MOYENS ANNEXES au présent arrêt Moyens produits par la SCP Masse-Dessen et Thouvenin, avocat aux Conseils pour Mme X...

PREMIER MOYEN DE CASSATION Le moyen fait grief à l'arrêt attaqué d'AVOIR, confirmant partiellement le jugement entrepris ayant requalifié les contrat de travail à durée déterminée de Madame X... en un contrat de travail indéterminée, et ce à compter du 13 décembre 1993, dit que la requalification des contrats en un contrat à durée indéterminée s'impose à compter du 15 janvier 1994 ; AUX MOTIFS, sur la requalification du contrat de travail à durée déterminée, que l'article L. 1242.1 du Code du Travail (ancien article L. 122.1.1) détermine limitativement les cas dans lesquels il peut être recouru à un contrat de travail à durée déterminée parmi lesquels figurent le remplacement d'un salarié absent, l'accroissement temporaire d'activité et les emplois pour lesquels, dans certains secteurs d'activité définis par décret ou par voie de convention ou accord collectif étendu, il est d'usage de ne pas recourir au contrat de travail à durée indéterminée en raison de l'activité exercée et du caractère par nature temporaire de ces emplois ; que l'article L. 1245.1 du Code du Travail (ancien article L. 122.3.13) dispose que tout contrat conclu en méconnaissance de ces dispositions est réputé à durée indéterminée ; que selon l'article L. 1242.12 (ancien art.

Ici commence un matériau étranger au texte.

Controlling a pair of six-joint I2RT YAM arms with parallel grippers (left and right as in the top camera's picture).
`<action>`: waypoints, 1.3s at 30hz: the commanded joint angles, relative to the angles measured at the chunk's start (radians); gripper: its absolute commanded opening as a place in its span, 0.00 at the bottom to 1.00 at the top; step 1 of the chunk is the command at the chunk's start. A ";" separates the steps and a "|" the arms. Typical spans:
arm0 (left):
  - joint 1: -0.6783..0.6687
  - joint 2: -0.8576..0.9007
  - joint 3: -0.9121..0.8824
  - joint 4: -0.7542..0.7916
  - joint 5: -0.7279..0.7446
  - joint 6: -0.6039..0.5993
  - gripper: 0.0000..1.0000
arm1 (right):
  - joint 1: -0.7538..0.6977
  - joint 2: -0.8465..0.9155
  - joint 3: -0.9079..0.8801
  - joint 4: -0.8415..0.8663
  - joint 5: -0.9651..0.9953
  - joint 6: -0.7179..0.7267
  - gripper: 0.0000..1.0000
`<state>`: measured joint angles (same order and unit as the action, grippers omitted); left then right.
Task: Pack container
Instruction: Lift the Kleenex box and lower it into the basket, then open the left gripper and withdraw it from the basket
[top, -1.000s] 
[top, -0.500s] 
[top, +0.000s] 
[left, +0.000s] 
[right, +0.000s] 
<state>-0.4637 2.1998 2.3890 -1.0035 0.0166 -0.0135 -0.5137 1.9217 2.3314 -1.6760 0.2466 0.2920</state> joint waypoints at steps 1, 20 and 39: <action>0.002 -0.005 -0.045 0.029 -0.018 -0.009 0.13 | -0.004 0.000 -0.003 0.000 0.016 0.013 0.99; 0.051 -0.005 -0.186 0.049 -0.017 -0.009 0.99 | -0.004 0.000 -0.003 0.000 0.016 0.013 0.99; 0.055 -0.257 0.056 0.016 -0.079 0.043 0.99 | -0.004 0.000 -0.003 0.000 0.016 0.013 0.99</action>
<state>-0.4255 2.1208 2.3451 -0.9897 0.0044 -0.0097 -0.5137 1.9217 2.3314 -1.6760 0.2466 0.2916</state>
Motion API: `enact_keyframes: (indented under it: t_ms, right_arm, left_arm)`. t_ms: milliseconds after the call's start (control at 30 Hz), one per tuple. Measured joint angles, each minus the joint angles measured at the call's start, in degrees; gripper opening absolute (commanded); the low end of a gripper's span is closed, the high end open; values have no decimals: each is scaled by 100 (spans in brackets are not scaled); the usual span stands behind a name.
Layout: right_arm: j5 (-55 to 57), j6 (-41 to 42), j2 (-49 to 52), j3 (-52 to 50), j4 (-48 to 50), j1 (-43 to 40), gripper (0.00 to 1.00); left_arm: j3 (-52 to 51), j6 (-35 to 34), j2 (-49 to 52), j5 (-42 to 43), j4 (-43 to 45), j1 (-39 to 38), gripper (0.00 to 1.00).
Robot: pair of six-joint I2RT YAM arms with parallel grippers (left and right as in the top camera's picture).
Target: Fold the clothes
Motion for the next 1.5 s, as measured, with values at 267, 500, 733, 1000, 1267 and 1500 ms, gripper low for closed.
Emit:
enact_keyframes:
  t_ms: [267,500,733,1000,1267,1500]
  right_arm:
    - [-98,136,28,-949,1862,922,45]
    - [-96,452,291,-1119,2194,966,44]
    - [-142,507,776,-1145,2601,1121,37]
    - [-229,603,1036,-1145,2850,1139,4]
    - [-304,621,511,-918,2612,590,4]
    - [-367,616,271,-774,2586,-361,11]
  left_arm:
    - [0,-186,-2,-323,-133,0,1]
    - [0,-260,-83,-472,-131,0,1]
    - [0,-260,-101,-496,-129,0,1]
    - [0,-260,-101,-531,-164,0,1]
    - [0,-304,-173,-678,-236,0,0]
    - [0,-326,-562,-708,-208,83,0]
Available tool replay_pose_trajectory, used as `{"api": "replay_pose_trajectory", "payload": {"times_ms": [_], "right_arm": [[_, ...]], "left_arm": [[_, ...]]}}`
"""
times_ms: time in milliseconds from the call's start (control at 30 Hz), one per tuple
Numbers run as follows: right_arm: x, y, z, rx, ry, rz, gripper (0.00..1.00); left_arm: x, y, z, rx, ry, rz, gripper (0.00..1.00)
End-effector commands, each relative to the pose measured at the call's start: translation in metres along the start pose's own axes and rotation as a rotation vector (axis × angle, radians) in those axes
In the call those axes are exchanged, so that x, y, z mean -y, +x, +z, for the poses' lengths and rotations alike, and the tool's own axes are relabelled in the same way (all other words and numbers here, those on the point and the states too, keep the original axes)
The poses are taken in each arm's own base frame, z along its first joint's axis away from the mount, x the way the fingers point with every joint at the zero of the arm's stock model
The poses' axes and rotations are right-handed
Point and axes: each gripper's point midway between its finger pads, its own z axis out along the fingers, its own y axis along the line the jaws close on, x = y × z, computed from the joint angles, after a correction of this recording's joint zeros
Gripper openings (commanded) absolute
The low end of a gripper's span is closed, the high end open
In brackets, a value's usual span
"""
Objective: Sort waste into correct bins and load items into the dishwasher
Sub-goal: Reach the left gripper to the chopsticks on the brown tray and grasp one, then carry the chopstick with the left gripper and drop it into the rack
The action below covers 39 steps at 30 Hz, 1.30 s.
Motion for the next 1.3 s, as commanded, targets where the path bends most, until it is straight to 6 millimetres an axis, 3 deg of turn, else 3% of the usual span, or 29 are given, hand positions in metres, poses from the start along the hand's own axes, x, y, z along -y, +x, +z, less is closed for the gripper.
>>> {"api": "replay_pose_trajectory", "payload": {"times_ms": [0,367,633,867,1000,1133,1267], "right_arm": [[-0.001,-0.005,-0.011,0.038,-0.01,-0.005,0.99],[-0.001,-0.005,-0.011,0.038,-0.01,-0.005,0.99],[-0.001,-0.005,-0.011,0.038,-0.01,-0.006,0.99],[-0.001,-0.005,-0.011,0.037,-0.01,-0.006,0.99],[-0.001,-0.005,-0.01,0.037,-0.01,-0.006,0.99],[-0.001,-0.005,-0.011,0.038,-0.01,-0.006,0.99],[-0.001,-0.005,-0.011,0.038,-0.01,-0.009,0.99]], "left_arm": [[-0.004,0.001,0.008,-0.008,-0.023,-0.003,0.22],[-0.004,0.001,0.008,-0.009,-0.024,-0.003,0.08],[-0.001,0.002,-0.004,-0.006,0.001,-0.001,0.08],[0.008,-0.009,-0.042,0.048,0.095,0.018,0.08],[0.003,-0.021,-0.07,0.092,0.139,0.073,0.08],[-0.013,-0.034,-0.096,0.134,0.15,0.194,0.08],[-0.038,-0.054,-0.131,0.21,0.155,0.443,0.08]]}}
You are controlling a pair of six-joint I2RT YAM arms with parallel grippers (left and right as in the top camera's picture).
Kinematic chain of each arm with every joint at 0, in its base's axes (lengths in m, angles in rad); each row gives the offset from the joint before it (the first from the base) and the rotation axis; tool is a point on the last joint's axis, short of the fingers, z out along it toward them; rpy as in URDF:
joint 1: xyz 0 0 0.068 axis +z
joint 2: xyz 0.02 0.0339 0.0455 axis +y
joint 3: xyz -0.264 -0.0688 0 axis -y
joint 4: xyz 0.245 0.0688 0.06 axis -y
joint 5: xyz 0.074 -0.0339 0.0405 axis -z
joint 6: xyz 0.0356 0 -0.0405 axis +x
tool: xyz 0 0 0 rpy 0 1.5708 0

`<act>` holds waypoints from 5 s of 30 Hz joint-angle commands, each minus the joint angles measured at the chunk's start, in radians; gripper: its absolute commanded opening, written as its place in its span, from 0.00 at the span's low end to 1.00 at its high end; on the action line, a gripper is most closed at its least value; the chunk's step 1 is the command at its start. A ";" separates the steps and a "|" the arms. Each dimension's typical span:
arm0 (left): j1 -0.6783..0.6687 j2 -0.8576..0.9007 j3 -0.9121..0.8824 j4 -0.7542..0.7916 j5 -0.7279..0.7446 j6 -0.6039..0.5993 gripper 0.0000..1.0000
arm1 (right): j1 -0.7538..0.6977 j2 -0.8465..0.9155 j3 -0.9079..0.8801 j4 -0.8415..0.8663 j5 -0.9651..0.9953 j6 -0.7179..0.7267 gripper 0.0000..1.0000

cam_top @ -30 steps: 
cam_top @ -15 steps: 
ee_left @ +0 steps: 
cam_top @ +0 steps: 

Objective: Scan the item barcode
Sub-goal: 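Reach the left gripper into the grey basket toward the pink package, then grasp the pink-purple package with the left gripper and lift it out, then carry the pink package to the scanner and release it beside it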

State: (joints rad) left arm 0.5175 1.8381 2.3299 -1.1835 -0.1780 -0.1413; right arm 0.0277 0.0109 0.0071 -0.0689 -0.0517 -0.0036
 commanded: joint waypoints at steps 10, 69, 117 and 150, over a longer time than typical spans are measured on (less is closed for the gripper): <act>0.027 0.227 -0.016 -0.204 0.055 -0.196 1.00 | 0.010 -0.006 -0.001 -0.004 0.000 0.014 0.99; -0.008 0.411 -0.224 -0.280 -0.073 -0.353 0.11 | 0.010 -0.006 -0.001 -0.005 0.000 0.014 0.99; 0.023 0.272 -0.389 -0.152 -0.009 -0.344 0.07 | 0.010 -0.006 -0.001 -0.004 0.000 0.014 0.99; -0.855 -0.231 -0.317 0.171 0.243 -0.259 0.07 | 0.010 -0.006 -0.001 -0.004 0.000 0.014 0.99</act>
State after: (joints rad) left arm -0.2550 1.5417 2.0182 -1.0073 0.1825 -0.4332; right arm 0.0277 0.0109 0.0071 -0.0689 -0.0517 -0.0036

L 122.3.1) le contrat de travail à durée déterminée doit être établi par écrit et comporter la définition précisé de son motif à défaut il est réputé conclu pour une durée indéterminée ; que les contrats à durée déterminée, au nombre de 508, conclus par écrit par la société FRANCE 3 avec Mme X... s'intitulent « contrat de travail à durée déterminée d'intermittent technique», se présentent quasiment tous sous la même forme ; que les motifs invoqués par l'employeur sont pour l'essentiel des remplacements de salariés pour «remplacement » (congés maladie, congés payés, convenance personnelle ou crédit d'heures), soit également pour « renfort », soit des contrats dits d'usage constant ; que si le premier contrat signé le 13 décembre 1993 n'a pas été signé par l'employeur (cf.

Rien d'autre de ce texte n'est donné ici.